Nonlinear dynamics of a negative stiffness oscillator: experimental identification and model updating

Systems exhibiting a negative stiffness region are often used as vibration isolators, due to their enhanced damping properties. The device tested in this paper is part of a damping system and it acts like an asymmetric double-well Duffing oscillator, with two stable and one unstable equilibrium positions. The range of motion can either be bounded around one stable position (in-well oscillations) or include all the three positions (cross-well oscillations). Depending on the input amplitude, the oscillator can exhibit linear and nonlinear dynamics, and chaotic motion as well.
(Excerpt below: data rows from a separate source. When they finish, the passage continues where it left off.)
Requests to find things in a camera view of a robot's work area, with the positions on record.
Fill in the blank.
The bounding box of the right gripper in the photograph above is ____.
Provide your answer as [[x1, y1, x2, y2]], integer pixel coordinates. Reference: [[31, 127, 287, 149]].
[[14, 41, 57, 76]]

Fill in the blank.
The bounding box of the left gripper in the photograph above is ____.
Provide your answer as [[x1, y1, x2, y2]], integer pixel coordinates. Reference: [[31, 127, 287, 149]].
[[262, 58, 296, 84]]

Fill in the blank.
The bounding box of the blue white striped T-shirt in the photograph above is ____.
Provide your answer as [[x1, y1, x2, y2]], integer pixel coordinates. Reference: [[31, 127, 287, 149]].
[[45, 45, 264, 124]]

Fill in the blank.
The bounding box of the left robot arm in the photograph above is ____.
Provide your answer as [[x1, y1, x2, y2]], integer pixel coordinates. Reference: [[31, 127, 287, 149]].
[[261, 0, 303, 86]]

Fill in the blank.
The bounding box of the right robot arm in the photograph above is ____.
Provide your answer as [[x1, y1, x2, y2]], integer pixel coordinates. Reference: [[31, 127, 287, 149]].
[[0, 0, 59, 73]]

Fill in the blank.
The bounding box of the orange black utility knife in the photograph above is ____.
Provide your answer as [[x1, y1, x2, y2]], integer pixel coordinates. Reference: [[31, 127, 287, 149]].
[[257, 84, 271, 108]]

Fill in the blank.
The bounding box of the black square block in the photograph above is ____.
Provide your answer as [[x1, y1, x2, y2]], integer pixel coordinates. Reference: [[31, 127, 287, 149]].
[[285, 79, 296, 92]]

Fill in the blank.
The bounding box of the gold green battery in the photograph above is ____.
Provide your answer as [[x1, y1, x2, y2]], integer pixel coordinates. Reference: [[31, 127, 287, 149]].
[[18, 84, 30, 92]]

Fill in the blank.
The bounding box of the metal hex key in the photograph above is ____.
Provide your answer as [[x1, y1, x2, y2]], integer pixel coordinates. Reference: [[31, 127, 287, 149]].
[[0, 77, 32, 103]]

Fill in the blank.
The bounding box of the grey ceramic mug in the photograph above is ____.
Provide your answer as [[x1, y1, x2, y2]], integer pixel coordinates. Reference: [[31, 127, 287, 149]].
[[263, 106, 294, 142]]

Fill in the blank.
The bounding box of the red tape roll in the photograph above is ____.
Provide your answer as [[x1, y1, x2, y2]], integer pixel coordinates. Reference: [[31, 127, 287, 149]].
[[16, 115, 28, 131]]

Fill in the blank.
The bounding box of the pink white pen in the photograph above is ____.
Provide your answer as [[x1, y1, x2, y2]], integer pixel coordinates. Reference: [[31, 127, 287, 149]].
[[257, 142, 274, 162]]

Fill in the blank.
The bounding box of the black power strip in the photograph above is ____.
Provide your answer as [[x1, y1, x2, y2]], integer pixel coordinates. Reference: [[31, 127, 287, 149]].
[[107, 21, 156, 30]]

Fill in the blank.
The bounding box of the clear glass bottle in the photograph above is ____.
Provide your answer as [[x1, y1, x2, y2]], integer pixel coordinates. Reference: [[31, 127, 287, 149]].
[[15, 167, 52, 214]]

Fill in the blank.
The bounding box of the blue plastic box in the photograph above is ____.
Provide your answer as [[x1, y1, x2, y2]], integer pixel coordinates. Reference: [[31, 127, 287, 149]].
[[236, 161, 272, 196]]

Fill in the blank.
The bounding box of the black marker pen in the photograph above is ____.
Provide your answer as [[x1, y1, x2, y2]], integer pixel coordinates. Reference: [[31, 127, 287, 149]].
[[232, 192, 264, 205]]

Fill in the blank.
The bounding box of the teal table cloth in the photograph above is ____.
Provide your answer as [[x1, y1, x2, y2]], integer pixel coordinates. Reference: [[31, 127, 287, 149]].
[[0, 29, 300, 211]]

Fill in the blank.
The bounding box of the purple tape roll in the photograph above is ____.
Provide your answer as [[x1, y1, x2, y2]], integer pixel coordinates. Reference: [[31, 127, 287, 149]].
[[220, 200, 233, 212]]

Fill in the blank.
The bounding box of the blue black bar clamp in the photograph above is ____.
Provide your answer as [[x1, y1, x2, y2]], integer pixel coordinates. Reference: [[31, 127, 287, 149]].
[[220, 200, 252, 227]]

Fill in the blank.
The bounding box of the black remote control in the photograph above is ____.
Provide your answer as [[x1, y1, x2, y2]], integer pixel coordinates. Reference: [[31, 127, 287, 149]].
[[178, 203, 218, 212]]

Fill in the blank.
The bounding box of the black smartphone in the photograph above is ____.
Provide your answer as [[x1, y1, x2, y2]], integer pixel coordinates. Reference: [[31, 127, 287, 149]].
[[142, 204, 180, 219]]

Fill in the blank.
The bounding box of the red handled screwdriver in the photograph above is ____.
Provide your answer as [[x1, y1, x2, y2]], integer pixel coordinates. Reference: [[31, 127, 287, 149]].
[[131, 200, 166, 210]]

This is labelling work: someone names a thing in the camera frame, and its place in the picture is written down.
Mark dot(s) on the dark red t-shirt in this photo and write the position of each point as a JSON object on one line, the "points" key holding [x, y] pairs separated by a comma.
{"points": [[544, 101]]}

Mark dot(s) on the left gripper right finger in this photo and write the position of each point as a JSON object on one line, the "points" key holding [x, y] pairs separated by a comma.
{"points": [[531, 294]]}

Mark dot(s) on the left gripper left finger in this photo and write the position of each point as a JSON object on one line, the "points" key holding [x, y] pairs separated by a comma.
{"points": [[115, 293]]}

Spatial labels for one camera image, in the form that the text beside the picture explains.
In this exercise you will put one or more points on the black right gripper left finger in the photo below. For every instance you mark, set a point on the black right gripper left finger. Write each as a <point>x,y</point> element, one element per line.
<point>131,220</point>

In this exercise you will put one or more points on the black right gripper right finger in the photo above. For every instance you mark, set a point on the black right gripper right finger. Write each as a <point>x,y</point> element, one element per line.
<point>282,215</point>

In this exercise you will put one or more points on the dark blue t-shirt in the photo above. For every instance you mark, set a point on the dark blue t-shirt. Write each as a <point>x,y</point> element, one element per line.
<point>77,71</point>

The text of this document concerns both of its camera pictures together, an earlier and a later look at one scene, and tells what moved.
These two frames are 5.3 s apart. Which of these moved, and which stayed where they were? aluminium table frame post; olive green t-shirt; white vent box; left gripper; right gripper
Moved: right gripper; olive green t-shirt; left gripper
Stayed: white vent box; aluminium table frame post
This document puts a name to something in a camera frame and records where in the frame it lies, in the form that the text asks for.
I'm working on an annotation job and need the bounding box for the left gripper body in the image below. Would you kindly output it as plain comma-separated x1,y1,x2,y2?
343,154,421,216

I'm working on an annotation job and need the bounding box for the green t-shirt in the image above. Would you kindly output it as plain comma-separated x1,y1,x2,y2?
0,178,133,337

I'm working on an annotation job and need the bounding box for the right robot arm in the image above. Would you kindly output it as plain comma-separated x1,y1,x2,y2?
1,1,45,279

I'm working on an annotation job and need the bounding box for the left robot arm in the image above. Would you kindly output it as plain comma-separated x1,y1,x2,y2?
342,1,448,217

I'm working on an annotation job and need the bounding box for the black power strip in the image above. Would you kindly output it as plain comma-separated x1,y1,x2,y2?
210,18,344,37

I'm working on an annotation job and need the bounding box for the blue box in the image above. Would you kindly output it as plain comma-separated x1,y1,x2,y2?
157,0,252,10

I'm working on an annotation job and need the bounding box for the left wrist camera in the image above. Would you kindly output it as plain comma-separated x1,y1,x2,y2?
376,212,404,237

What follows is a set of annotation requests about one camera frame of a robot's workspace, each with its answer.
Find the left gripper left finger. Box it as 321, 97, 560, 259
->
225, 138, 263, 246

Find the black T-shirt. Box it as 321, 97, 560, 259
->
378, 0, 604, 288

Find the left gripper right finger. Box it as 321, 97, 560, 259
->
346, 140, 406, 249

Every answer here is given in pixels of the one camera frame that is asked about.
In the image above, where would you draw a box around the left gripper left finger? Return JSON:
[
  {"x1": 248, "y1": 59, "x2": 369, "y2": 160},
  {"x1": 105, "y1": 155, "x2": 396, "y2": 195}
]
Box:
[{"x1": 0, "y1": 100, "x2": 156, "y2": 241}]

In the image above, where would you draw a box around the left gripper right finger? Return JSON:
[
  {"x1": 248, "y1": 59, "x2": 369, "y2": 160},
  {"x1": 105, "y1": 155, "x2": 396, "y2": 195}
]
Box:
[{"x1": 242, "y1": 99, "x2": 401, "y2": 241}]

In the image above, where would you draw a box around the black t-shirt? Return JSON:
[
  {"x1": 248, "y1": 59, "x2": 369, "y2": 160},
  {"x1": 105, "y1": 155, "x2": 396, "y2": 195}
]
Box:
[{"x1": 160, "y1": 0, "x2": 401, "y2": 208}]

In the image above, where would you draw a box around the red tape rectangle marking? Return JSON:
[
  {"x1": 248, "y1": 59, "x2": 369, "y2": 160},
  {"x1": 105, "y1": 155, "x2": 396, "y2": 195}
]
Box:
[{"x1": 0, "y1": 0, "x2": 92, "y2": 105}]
Due to its asymmetrical design, the two linearized systems associated to small-amplitude oscillations around one stable equilibrium position are different. In this work, the dynamical behavior of the system is first investigated in the case of linear and nonlinear in-well oscillations and then in the case of cross-well oscillations with chaotic motion. To accomplish this task, the device is mounted on a shaking table and it is driven through several excitation levels with both harmonic and random inputs. An experimental bifurcation tracking analysis is also carried out to understand the possible response scenarios. Afterwards, the nonlinear identification is performed using nonlinear subspace algorithms to extract the restoring force of the system. Eventually, the physically-based model of the device is updated to match the identified characteristics via genetic algorithms.